Key design elements should include:
- Stratification by ARDS severity and by COVID vs non‑COVID etiology.
- Standardized ventilatory management (low tidal volume ventilation), sedation and neuromuscular blockade protocols, and prevention bundles for pressure injuries and tube security.
- Blinded adjudication of adverse events and standardized reporting of pressure injuries using validated grading systems.
- Sufficient sample size to detect clinically meaningful differences in mortality and important safety endpoints.
Conclusion and practical takeaways
Prolonged prone positioning (≥24 h per session) in ARDS remains an attractive physiological strategy but currently lacks robust evidence of benefit. The 2025 systematic review and meta‑analysis by Jung et al. pooled 9 studies (n = 1,045) and found no statistically significant mortality reduction (HR 0.72, 95% CI 0.41–1.25) nor consistent improvements in oxygenation or safety endpoints; overall evidence certainty was low to very low. Given the imprecision and risk of bias in available studies, routine adoption of PPP outside clinical trials is not recommended.
Clinicians should continue to apply established proning protocols supported by higher‑quality data (e.g., 12–16 hour sessions in moderate–severe ARDS), adhere to pressure‑injury prevention and airway safety measures, and enroll patients in well‑designed RCTs testing PPP when available.
Funding and clinicaltrials.gov
Readers should consult the primary publication (Jung C, Gillmann HJ, Stueber T. Crit Care. 2025 Nov 6;29(1):475) for details on review funding and declarations of interest.

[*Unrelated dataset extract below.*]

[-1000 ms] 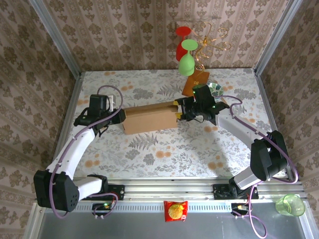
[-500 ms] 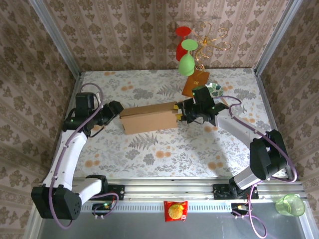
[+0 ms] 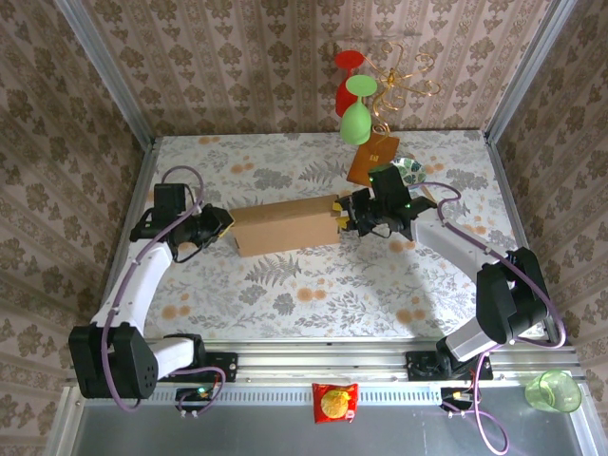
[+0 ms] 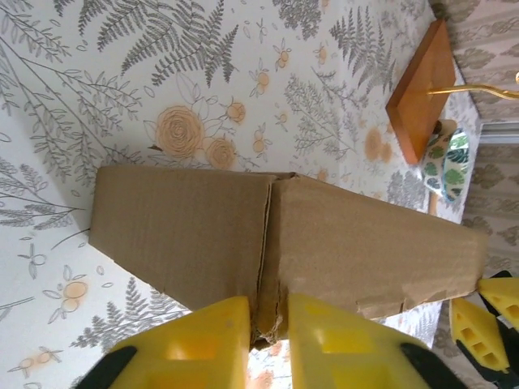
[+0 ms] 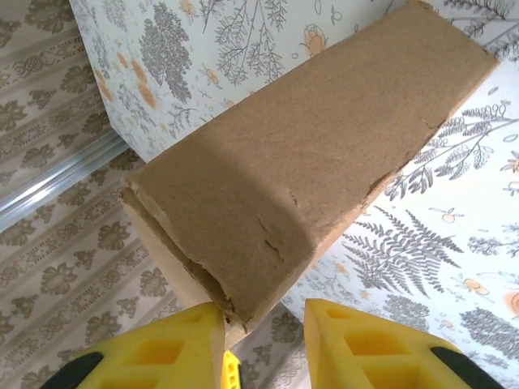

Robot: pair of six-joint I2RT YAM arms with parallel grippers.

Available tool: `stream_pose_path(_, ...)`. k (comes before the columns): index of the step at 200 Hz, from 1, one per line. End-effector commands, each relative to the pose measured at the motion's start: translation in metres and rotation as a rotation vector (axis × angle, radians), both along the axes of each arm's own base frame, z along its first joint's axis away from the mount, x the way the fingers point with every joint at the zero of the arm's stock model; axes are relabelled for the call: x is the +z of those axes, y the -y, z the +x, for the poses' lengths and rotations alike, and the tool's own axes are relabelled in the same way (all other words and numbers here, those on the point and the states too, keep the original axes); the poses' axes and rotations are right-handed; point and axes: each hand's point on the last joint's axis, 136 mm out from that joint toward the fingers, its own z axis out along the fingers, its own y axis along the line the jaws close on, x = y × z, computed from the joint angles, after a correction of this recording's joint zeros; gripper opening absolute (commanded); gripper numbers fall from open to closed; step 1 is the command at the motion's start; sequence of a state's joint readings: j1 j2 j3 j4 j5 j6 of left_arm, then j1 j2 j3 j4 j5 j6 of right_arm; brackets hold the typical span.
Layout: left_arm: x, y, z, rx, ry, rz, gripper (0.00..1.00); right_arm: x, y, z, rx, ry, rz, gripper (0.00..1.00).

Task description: Fold the paper box

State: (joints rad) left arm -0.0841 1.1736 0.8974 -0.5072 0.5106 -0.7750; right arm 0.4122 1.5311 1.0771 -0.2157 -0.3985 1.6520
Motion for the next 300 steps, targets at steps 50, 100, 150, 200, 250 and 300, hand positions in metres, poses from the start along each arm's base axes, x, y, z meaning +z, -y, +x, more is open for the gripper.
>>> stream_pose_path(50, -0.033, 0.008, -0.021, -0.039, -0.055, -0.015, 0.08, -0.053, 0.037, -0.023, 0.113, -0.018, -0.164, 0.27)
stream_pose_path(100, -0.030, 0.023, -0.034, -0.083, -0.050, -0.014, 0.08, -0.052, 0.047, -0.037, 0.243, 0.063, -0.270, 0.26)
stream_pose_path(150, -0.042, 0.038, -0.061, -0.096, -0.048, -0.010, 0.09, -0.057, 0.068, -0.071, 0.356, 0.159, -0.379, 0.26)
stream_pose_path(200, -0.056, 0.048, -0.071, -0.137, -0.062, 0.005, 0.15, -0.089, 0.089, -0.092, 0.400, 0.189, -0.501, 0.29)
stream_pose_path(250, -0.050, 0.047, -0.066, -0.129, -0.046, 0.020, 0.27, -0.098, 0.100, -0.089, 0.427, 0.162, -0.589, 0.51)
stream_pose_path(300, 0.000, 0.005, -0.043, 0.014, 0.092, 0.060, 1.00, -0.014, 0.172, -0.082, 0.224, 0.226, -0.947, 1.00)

For ongoing trials investigating proning duration, search ClinicalTrials.gov and WHO ICTRP using terms “prone positioning” AND “ARDS” AND “duration” to identify registered randomized comparisons of prolonged versus standard proning strategies.
Selected references
Jung C, Gillmann HJ, Stueber T. Effectiveness and safety of prolonged prone positioning in adult patients with acute respiratory distress syndrome (ARDS): a systematic review and meta-analysis. Crit Care. 2025 Nov 6;29(1):475. doi: 10.1186/s13054-025-05712-0.
Guérin C, Reignier J, Richard JC, et al.; PROSEVA Study Group. Prone Positioning in Severe Acute Respiratory Distress Syndrome. N Engl J Med. 2013;368(23):2159–2168.
ARDS Definition Task Force; Ranieri VM, Rubenfeld GD, Thompson BT, et al. Acute respiratory distress syndrome: the Berlin Definition. JAMA. 2012;307(23):2526–2533.
Alhazzani W, Møller MH, Arabi YM, et al.; Surviving Sepsis Campaign Guidelines Committee including The Pediatric Subgroup. Surviving Sepsis Campaign: guidelines on the management of critically ill adults with COVID‑19. Intensive Care Med. 2020;46(5):854–887.
Note: The above list is selective and focused on key guideline and trial evidence relevant to prone positioning in ARDS.